| Work task |
Scan the records for lines holding "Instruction". Say how many there are and give nothing else.

---------- Dataset excerpts ----------

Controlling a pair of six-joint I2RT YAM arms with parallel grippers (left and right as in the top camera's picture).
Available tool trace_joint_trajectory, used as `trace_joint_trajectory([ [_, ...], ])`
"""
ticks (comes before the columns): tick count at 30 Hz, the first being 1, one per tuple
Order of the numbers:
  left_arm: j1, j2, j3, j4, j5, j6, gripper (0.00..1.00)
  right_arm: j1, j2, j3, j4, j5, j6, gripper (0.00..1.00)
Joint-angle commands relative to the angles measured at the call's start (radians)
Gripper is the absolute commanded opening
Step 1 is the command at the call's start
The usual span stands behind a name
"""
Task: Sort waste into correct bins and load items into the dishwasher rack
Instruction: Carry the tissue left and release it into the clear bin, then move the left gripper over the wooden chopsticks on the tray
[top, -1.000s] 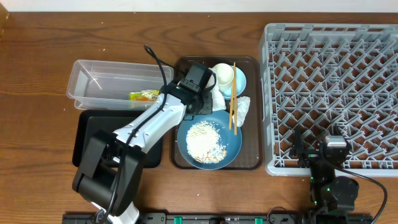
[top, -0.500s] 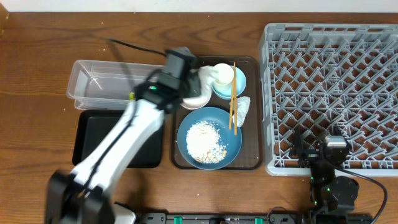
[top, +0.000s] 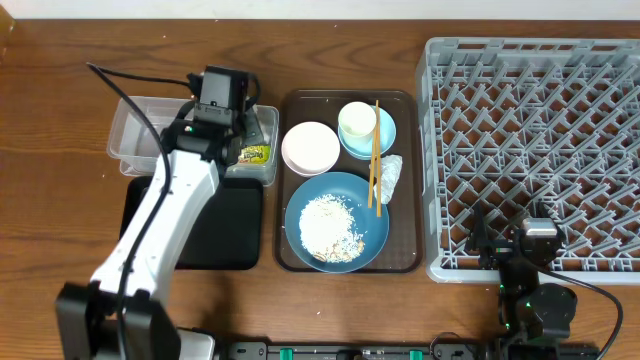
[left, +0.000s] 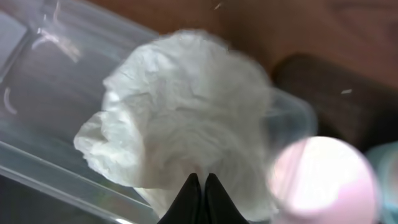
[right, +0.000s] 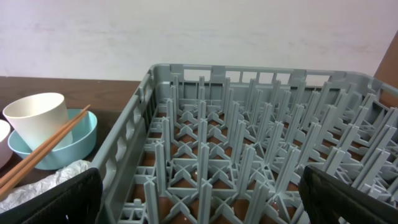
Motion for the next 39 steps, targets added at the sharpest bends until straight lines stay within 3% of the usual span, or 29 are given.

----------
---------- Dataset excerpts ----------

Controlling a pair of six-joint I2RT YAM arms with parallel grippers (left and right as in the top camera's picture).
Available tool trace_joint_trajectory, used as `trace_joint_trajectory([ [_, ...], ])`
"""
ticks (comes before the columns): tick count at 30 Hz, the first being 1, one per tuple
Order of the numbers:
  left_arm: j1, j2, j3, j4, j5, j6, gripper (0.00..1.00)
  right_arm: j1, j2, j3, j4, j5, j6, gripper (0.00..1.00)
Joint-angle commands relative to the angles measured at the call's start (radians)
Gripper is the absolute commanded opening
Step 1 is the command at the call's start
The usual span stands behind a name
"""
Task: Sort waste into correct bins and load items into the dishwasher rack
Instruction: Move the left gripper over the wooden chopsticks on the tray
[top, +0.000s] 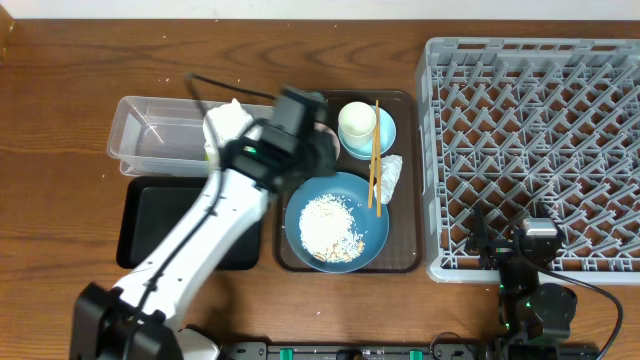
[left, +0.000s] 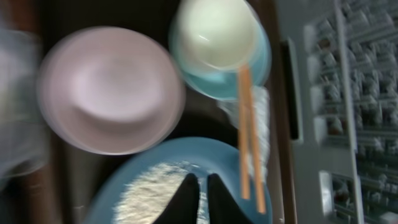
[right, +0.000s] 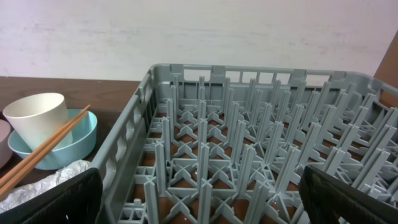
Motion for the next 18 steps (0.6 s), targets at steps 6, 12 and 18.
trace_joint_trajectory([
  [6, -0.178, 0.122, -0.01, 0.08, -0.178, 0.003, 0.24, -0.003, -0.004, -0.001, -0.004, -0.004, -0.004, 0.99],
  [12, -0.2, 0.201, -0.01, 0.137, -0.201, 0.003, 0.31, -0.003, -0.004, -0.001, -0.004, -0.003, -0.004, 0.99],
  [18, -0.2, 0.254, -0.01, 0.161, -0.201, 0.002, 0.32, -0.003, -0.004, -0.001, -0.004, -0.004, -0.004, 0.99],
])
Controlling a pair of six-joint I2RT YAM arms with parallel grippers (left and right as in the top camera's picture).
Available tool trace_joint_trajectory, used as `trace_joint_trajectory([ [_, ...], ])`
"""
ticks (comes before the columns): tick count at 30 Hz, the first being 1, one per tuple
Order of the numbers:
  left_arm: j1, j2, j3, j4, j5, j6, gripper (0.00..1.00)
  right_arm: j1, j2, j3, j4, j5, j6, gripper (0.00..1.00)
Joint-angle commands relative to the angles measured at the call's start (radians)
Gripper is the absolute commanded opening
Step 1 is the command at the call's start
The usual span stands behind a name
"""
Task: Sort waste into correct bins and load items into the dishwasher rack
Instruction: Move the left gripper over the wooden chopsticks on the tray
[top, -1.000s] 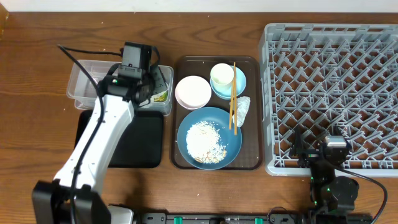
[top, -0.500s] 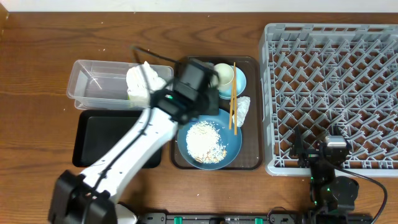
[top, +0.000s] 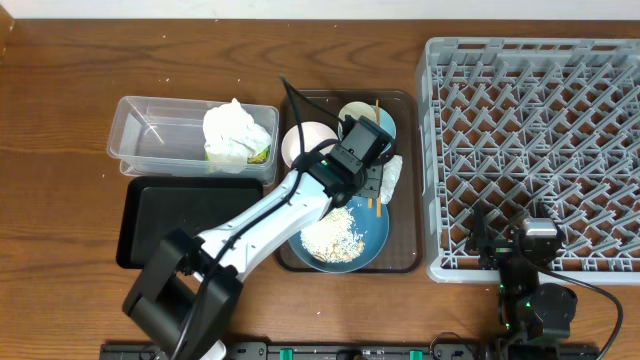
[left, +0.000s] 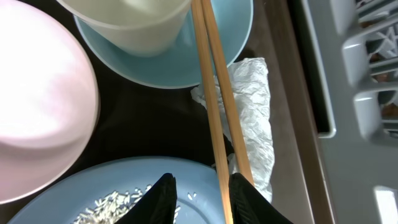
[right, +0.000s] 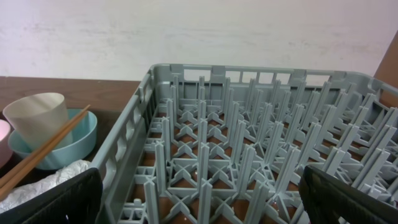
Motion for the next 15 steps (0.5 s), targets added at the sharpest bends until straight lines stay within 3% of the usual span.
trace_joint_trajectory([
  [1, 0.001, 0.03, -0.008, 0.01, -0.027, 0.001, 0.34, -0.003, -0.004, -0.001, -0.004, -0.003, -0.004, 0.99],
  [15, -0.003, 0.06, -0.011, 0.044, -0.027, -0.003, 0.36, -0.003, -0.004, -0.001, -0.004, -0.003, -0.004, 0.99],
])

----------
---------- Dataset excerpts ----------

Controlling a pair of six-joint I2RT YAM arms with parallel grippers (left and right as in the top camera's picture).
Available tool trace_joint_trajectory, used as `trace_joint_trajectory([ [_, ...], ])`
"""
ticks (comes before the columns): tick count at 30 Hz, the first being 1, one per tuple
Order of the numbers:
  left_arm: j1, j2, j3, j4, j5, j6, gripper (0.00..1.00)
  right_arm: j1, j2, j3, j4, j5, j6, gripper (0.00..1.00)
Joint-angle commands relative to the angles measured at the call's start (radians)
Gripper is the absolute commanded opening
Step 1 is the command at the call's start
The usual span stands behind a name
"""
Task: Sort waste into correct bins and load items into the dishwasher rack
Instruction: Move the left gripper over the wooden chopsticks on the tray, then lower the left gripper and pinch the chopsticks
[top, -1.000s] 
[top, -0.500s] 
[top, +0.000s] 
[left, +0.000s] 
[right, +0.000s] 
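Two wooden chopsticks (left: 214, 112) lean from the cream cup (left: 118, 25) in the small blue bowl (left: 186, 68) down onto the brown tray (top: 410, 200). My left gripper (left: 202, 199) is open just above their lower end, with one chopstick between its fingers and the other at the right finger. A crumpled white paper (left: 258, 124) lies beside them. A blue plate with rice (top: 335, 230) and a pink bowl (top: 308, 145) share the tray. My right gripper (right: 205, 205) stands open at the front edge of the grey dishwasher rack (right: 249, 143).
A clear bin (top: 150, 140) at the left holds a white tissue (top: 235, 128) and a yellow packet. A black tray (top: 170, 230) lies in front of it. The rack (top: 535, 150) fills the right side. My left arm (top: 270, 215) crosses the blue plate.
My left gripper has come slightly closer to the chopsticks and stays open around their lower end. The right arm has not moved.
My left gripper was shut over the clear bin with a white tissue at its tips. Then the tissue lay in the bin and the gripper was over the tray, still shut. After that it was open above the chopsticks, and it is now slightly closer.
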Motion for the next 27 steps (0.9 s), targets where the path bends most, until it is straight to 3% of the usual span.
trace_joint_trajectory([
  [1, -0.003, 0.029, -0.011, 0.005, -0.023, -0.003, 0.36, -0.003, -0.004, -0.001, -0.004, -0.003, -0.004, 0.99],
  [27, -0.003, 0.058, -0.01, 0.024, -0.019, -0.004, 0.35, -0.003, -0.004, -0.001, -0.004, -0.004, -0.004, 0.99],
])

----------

| Task response |
4